* [The problem] The lines from the start of the records through the one containing "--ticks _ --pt" are to be restated word for word; please include both ends.

* [Exercise data]
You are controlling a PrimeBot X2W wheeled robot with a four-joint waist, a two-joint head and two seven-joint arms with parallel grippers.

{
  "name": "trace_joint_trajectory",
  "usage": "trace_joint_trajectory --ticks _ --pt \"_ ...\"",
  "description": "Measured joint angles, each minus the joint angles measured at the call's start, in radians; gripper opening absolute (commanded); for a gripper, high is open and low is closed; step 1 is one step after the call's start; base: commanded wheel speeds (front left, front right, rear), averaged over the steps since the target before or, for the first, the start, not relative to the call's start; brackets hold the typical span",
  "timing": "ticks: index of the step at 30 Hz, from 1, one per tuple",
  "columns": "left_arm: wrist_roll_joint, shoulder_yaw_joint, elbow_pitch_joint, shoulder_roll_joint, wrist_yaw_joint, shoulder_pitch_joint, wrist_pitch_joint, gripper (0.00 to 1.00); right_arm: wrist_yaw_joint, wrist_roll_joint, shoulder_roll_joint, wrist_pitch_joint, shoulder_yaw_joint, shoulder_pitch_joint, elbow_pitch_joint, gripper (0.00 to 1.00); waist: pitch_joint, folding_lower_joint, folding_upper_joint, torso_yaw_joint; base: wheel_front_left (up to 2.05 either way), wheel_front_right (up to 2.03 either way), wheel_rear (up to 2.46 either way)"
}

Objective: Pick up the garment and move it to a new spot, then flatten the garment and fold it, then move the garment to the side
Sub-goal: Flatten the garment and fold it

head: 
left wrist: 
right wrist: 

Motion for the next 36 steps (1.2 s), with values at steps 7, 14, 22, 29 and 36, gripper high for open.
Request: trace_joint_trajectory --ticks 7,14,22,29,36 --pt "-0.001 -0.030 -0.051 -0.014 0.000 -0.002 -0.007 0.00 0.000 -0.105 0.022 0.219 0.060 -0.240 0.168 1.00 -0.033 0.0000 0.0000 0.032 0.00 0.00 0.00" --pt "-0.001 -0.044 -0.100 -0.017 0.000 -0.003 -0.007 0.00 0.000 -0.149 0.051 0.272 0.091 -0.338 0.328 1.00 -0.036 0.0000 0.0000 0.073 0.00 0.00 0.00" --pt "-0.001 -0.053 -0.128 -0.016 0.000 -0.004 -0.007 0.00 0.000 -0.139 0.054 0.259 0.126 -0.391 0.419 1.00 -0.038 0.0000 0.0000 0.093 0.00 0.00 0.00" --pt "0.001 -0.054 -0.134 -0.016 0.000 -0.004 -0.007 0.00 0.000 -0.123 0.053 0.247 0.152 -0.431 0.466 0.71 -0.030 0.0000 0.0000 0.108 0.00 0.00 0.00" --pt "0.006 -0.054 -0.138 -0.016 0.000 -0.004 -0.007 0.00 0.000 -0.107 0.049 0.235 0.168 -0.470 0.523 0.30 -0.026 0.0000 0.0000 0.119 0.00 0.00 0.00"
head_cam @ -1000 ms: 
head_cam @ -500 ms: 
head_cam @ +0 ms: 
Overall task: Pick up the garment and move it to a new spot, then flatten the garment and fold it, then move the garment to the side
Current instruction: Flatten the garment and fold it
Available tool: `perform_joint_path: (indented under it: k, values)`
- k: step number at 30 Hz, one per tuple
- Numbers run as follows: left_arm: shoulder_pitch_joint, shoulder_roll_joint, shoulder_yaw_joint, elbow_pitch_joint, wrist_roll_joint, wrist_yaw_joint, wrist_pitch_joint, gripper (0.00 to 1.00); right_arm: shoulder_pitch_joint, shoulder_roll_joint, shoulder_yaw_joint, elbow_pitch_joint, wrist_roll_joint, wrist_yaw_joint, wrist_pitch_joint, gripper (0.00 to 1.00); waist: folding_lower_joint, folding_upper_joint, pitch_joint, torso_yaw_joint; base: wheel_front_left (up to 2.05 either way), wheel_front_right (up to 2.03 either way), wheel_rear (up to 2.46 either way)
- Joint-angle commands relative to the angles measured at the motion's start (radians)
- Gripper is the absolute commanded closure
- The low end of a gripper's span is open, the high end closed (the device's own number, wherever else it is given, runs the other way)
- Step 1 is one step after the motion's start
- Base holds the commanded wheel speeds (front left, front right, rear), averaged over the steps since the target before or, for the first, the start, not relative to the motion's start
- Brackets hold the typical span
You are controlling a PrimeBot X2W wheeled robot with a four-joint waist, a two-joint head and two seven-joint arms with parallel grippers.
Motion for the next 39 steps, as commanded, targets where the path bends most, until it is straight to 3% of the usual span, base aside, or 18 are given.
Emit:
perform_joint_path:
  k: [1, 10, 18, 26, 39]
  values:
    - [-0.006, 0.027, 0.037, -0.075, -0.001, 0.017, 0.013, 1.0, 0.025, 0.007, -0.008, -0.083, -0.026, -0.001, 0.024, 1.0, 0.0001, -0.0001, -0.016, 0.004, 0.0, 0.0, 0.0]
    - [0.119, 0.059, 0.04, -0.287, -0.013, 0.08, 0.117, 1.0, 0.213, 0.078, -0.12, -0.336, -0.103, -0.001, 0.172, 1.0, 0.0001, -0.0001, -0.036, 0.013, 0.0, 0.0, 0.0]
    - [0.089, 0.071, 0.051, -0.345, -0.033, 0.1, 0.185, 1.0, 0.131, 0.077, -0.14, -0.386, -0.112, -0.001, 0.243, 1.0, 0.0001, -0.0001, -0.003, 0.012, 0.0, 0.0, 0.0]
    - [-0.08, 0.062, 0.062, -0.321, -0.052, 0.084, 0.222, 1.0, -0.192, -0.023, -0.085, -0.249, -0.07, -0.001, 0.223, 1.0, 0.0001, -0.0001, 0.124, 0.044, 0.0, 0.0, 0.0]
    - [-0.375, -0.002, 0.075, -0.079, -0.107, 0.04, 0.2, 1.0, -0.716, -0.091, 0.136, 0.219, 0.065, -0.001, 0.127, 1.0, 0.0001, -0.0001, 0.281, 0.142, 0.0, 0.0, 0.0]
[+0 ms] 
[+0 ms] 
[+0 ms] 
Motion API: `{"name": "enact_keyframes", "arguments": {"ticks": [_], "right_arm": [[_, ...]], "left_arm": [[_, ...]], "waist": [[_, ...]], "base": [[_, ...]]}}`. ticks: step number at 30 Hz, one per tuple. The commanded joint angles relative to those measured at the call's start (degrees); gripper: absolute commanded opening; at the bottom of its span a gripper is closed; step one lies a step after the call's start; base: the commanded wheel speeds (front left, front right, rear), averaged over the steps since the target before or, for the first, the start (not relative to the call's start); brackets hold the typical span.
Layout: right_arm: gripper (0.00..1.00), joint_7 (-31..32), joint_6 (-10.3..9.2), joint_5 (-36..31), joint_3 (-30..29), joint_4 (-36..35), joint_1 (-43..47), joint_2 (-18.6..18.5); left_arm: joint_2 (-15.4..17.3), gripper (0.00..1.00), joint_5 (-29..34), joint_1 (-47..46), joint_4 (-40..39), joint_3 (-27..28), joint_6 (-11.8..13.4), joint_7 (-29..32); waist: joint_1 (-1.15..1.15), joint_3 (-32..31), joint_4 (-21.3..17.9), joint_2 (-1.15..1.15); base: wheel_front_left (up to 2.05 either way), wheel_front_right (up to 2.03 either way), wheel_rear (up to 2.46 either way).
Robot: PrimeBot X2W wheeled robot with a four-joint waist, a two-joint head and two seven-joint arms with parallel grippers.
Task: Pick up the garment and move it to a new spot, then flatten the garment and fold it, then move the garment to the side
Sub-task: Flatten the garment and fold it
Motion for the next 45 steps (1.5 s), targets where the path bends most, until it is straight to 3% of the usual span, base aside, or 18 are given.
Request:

* [Written response]
You are controlling a PrimeBot X2W wheeled robot with a four-joint waist, a two-joint head and two seven-joint arms with parallel grippers.

{
  "name": "trace_joint_trajectory",
  "usage": "trace_joint_trajectory --ticks _ --pt \"_ ...\"",

This answer is finished.